Nanobodies: Next Generation of Cancer Diagnostics and Therapeutics

Abstract

The development of targeted medicine has greatly expanded treatment options and spurred new research avenues in cancer therapeutics, with monoclonal antibodies (mAbs) emerging as a prevalent treatment in recent years. With mixed clinical success, mAbs still hold significant shortcomings, as they possess limited tumor penetration, high manufacturing costs, and the potential to develop therapeutic resistance. However, the recent discovery of "nanobodies," the smallest-known functional antibody fragment, has demonstrated significant translational potential in preclinical and clinical studies. This review highlights their various applications in cancer and analyzes their trajectory toward their translation into the clinic.

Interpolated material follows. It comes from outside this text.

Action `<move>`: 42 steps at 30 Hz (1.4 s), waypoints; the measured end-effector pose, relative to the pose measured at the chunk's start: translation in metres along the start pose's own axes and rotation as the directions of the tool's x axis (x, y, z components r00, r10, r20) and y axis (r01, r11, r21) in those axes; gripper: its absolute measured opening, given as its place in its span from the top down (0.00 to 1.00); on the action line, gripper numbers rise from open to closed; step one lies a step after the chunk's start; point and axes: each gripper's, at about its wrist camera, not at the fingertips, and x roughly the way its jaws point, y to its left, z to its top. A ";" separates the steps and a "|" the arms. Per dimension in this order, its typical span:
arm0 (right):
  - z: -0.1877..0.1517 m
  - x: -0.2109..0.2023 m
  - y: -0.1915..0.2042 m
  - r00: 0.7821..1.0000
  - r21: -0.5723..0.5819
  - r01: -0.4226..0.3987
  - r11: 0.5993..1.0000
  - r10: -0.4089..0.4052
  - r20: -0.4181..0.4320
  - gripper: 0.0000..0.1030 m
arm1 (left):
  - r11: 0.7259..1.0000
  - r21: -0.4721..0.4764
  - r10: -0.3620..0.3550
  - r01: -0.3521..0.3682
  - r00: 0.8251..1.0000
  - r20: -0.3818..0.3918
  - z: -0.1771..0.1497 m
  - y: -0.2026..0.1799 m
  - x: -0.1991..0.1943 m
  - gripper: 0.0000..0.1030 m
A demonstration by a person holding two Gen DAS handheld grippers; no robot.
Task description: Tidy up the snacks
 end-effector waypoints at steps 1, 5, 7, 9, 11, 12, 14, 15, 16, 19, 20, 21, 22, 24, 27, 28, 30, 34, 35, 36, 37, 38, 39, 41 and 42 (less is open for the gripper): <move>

Keywords: cancer; imaging; immunetherapy; nanobodies; therapeutics.

Figure 1

General nanobody structure and types of nanobodies. (A) Comparison of the monoclonal antibody (mAb) vs. heavy chain antibody (HcAb) to highlight the structural differences of their respective antigen binding regions. The VHH/Nanobody has a much longer CDR3 loop compared to that of the VH-VL domains in mAbs, providing antigen affinity and access to hidden epitopes. (B) A generalized overview of the types of engineered nanobodies to demonstrate how their high modularity enables various modifications. For enhanced antigen avidity, bivalent nanobodies can be created by connecting two identical nanobodies with a linker peptide. Biparatopic nanobodies are a fusion of two nanobodies targeting unique epitopes for the same antigen, with decreased dissociation from the target antigen. Bispecific nanobodies are composed of two nanobodies targeting different antigens and are often utilized as T cell engagers. Nanobodies can also be conjugated to other cancer therapies, nanoparticles, viral vectors, or to imaging agents for targeted tumor visualization. CDR3, complementarity-determining region 3; scFv, short-chain variable fragment; IL-2, Interleukin-2.

Figure 2

Nanobodies: targeting the tumor microenvironment. The synergistic potential of utilizing nanobodies to enhance tumor therapies targeting the tumor microenvironment. TAA, tumor associated antigen; DC, dendritic cell; MMR, mannose macrophage receptor; MHC-II, major histocompatibility complex-II; VEGF, vascular endothelial growth factor; VEGFR2, vascular endothelial growth factor receptor-2; IFN-γ, interferon- γ; IL-2, Interleukin-2; TNFα, tumor necrosis factor- α; IL-23, Interleukin-23; GCSFR, granulocyte colony-stimulating factor receptor; BiTE, bispecific T cell engager; CD16, cluster of differentiation-16; NK, natural killer; TRAIL, tumor necrosis factor- related apoptosis-inducing ligand; TCR, T-cell receptor; Treg, regulatory T cells; CAR, chimeric antigen receptor; UniCAR, universal CAR; TM, targeting module.